US 12,080,100 B2
Face-aware person re-identification system
Yumin Suh, Santa Clara, CA (US); Xiang Yu, Mountain View, CA (US); Yi-Hsuan Tsai, Santa Clara, CA (US); Masoud Faraki, San Jose, CA (US); and Manmohan Chandraker, Santa Clara, CA (US)
Assigned to NEC Corporation, Tokyo (JP)
Filed by NEC Laboratories America, Inc., Princeton, NJ (US)
Filed on Nov. 5, 2021, as Appl. No. 17/519,986.
Claims priority of provisional application 63/114,030, filed on Nov. 16, 2020.
Claims priority of provisional application 63/111,809, filed on Nov. 10, 2020.
Prior Publication US 2022/0147735 A1, May 12, 2022
Int. Cl. G06V 40/16 (2022.01); G06F 18/214 (2023.01); G06V 20/52 (2022.01); G06V 40/10 (2022.01)
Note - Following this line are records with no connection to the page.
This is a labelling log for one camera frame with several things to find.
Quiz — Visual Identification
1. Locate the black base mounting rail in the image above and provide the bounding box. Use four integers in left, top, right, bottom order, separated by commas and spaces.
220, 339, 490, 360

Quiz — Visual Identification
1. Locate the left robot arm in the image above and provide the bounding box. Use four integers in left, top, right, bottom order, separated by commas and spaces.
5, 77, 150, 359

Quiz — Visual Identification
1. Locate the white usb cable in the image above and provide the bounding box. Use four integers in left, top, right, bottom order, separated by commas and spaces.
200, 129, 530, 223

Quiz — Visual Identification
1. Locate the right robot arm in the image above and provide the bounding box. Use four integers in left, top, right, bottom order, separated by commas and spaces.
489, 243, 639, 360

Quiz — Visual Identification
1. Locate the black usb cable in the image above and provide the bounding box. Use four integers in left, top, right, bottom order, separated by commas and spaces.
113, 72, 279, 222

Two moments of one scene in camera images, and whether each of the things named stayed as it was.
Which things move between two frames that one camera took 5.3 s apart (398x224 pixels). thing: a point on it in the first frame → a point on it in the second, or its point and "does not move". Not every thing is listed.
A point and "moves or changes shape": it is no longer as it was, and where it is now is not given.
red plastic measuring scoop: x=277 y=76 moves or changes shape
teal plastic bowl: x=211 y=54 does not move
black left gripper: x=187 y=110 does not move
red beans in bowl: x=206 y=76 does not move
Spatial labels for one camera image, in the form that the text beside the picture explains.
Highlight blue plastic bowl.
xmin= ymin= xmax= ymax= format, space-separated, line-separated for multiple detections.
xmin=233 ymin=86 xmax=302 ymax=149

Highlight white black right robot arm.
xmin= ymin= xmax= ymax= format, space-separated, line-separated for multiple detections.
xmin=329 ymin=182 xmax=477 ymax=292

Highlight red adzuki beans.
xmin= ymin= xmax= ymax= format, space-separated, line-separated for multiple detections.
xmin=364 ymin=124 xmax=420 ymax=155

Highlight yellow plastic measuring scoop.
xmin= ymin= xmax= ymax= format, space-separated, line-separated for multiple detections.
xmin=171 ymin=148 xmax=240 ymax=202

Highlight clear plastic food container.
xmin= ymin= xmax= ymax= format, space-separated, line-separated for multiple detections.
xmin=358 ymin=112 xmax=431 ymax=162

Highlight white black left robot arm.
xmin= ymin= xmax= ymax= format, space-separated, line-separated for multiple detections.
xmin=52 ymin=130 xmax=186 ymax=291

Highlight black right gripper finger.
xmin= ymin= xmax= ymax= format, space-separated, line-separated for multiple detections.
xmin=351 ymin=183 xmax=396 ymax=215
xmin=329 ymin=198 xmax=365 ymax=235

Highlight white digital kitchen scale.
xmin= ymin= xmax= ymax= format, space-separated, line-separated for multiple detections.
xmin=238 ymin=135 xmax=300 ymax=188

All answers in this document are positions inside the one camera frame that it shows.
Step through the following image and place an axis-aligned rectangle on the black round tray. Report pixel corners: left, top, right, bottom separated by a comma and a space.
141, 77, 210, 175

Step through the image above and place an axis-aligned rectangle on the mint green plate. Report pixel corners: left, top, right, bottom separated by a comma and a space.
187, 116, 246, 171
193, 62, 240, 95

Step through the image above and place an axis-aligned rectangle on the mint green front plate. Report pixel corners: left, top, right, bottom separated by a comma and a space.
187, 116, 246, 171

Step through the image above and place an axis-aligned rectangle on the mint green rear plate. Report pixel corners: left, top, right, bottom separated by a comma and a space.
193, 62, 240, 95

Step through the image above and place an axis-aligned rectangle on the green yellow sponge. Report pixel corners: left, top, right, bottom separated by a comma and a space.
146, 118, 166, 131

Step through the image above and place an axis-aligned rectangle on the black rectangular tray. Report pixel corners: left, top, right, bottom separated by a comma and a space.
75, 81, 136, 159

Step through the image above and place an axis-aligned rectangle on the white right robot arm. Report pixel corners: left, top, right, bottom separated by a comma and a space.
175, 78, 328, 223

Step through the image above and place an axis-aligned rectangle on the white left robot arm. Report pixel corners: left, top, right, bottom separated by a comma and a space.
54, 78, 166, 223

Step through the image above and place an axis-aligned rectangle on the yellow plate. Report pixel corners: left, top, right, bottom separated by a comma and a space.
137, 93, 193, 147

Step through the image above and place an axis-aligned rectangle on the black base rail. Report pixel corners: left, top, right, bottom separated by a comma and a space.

CPC G06V 40/172 (2022.01) [G06F 18/214 (2023.01); G06V 20/52 (2022.01); G06V 40/103 (2022.01)] 20 Claims
OG exemplary drawing
 
1. A method for employing facial information in unsupervised person re-identification, the method comprising:
extracting, by a body feature extractor, body features from a first data stream;
extracting, by a head feature extractor, head features from a second data stream;
outputting a body descriptor vector from the body feature extractor;
outputting a head descriptor vector from the head feature extractor;
concatenating the body descriptor vector and the head descriptor vector to enable a model to generate a descriptor vector;
enhancing the first data stream using the head features and the second data stream using the body features by utilizing cross-task consistency as a self-supervision during training;
training the head feature extractor using a face knowledge distillation loss being applied randomly at each iteration with a particular probability;
employing a two-stream network where each stream processes body and head images separately, and utilizing both body and head appearances together;
preserving a relation between images across two modalities using cross-modal consistency loss;
employing additional face recognition loss for training the face stream of the model using pseudo labels for images from a target domain when frontal faces are visible; and
distilling knowledge obtained from a face recognition engine on the target domain to a head sub-network of the model.